| Task details |
Where the word "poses" occurs in a line of the listing, please copy the line.

- - -

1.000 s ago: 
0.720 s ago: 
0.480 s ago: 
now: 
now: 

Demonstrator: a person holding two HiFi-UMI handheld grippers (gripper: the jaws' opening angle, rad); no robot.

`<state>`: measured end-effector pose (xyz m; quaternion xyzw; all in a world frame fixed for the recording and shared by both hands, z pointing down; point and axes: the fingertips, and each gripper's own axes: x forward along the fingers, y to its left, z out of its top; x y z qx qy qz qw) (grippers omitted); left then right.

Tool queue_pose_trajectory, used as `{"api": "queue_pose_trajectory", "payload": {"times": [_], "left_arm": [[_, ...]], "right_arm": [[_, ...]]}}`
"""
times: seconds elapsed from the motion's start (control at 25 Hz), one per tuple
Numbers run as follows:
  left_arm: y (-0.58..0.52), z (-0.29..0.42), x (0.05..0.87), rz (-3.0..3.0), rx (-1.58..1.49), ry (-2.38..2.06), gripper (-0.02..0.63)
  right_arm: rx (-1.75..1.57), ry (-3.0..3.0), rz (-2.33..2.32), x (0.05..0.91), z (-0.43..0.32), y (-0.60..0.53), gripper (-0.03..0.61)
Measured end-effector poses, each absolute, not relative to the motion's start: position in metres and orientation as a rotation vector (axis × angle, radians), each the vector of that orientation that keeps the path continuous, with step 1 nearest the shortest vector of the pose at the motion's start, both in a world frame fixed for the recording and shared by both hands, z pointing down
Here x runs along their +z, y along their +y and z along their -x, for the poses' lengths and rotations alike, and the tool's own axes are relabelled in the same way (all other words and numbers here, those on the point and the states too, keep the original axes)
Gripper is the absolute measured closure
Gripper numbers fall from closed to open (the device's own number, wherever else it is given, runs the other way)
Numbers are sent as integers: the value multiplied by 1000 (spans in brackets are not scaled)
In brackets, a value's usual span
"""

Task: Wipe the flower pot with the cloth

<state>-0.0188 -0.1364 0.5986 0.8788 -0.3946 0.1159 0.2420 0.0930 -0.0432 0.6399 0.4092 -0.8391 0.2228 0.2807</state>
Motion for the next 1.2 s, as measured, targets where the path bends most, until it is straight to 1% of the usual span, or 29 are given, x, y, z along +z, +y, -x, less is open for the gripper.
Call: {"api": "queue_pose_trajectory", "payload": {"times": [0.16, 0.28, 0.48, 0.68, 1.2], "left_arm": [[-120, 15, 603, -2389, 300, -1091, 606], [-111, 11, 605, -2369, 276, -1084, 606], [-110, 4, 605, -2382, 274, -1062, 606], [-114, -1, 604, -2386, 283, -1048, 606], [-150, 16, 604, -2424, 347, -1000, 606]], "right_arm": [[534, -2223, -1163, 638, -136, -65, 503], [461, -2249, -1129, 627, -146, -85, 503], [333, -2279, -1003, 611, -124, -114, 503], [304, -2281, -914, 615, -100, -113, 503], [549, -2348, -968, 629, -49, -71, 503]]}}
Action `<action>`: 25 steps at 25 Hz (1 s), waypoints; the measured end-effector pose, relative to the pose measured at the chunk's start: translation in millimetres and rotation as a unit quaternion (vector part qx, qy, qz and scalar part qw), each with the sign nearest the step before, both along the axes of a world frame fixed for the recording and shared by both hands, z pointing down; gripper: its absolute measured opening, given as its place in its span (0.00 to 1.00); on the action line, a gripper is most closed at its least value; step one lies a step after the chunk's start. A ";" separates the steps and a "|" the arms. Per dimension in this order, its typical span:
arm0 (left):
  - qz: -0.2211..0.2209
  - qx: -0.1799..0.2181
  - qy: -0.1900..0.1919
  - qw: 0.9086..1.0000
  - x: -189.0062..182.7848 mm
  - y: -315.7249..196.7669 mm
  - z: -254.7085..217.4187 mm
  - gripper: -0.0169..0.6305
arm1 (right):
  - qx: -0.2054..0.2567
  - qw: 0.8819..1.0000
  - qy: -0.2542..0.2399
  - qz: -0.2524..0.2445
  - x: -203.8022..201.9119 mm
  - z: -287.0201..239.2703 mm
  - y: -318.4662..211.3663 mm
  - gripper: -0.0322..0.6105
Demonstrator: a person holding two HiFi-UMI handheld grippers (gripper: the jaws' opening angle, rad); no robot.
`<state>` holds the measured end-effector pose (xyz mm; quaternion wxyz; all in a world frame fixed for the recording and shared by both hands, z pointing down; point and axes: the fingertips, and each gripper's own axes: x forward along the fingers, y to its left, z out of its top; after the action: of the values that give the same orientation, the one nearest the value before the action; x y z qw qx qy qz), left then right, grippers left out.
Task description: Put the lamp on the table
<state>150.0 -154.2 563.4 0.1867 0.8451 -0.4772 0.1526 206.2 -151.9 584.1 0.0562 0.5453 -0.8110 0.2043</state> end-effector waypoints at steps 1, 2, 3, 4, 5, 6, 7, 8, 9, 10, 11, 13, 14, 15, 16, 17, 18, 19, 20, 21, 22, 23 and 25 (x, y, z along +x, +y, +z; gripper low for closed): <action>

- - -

| Your solution |
Measured end-effector poses, each absolute, not relative to the motion's start: position in metres and orientation as a rotation vector (axis × angle, radians), each the vector of that orientation that keeps the path continuous, with step 1 nearest the shortest vector of the pose at the motion's start, both in a world frame fixed for the recording and shared by both hands, z pointing down
Here x runs along their +z, y along their +y and z along their -x, for the poses' lengths and rotations alike, and the tool's own axes are relabelled in the same way (all other words and numbers here, those on the point and the states too, keep the original axes)

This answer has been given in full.